Le groupement de moyens est un outil très utilisé, notamment par les entreprises du secteur financier, dans la mesure où il permet à ses membres d’obtenir des services en exonération totale de TVA. Cette exonération, sujette à des conditions strictes édictées par la directive TVA mais appliquées de façon plus ou moins extensive par les Etats membres de l’UE, a récemment fait l’objet de conclusions intéressantes. Saisi dans le cadre d’un recours en manquement contre le Luxembourg, l’avocat général a donné son opinion sur l’extension, abusive ou non, du régime luxembourgeois, l’enjeu étant pour les autres Etats membres d’obtenir des éclaircissements sur la validité de leur propre régime au regard des critères communautaires.
Par Sophie Dorin, avocat counsel, Bird & Bird
Depuis la saisine de la Cour de justice de l’Union européenne (CJUE) par la Commission1 le 8 juin 2015 dans le cadre d’un recours en manquement à l’encontre du Luxembourg concernant sa transposition des dispositions de l’article 132.1 f de la directive 2006/112/CE2 sur les «groupements autonomes de personnes», les acteurs du secteur de la banque et de l’assurance mais aussi les mutuelles ou les hôpitaux, tous grands utilisateurs du dispositif, sont en attente de clarifications tant sur le statut du groupement de moyens que sur le périmètre de l’exonération de TVA qui en découle.
Les conclusions de l’avocat général Juliane Kokott, rendues le 6 octobre 2016, étaient ainsi très attendues.
1. Mais tout d’abord, qu’est-ce qu’un groupement autonome et à quoi sert-il ?
Du point de vue des adhérents, personnes physiques et/ou sociétés exonérées ou non assujetties à la TVA, constituer un groupement autonome de personnes leur permet de se regrouper et d’externaliser à ce dernier certaines de leurs activités tout en bénéficiant de l’exonération de la TVA sur les prestations achetées auprès du groupement.
Pour rendre le point concret, prenons un exemple.

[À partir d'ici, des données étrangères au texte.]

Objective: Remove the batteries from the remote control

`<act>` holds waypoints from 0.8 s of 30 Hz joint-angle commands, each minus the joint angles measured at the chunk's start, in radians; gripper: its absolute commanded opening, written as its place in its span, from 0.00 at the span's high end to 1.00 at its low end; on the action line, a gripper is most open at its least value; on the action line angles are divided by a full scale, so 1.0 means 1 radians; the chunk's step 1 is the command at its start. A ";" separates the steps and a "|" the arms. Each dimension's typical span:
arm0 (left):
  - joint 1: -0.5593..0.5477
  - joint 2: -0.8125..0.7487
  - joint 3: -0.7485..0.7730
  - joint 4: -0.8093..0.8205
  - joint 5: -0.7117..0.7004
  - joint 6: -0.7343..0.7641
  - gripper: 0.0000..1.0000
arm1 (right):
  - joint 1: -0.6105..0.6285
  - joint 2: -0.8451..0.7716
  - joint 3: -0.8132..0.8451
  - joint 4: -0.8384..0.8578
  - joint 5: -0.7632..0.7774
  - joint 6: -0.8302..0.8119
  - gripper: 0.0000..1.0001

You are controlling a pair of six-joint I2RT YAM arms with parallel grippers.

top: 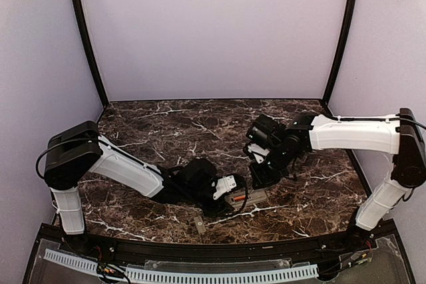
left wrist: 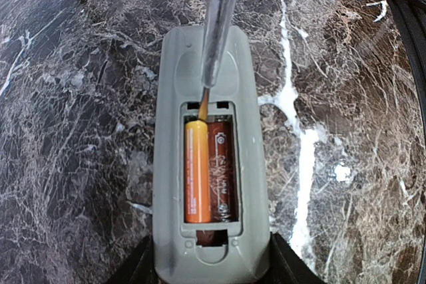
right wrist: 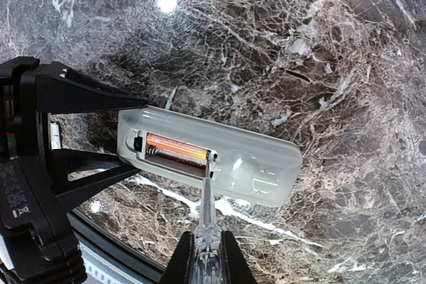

Une mutuelle dont l’activité est exonérée de TVA souhaite acquérir une prestation informatique auprès d’un prestataire tiers. Si elle l’acquiert seule, elle supportera l’intégralité de la TVA sur l’acquisition. En revanche, si elle adhère à un groupement, ce dernier supportera certes la même TVA d’amont sur l’achat de la prestation au tiers mais le coût TTC de la prestation du groupement lui sera alors refacturé sans marge et en exonération de TVA à elle ainsi qu’aux autres adhérents du groupement ayant bénéficié du service.
L’exonération de TVA a aussi des effets indirects positifs dans la mesure où l’entreprise, en l’absence de cette disposition, aurait probablement répercuté ce coût sur le prix facturé au consommateur final.